Existe também uma forte crítica, tendo em vista, por exemplo, os enormes gastos com a festa no Rio de Janeiro, frente à atual situação daquele Estado. E ainda há quem questione a festa por achá-la promíscua.
A verdade é que, controverso ou não, o carnaval é importante manifestação cultural de nosso povo. Não se resume aos desfiles de Rio e São Paulo, possuindo várias vertentes país afora, principalmente no Nordeste.

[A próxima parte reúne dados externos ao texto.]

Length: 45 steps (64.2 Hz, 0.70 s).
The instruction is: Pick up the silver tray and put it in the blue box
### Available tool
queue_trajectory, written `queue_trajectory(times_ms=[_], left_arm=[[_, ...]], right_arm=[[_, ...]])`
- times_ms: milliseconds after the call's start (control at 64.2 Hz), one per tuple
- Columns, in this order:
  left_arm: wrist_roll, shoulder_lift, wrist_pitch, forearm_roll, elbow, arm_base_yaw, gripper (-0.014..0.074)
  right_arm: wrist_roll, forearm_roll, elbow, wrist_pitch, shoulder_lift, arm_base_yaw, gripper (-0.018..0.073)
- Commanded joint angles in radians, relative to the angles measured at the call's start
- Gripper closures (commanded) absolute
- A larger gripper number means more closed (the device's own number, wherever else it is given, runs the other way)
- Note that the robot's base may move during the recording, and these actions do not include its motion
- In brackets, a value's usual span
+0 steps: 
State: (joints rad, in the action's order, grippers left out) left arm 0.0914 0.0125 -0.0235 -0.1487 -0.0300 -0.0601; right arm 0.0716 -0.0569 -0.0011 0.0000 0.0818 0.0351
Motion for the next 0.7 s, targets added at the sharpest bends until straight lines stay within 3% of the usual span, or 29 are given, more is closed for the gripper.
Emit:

É evento marcante da agenda brasileira, gerando empregos diretos e indiretos, além de fomentar o turismo.
A propósito, a justificativa grega e romana para festejar o carnaval, sob o pretexto de " aliviar o estresse" tendo em vista as diferenças sociais é perfeitamente visualizada entre nós. De fato, o carnaval é uma das festas mais democráticas do país, onde pessoas de várias classes participam.
Talvez seja esta a explicação para, em meio a tantos problemas, o brasileiro ainda conseguir “parar” cinco dias para “brincar” o carnaval, alguns mais comportados, outros nem tanto. Beber, pular, dançar, cantar, parece ser uma forma de relaxar e reunir forças para o resto do ano, afinal, diante de tantas mazelas, o povo brasileiro merece um pouco de diversão.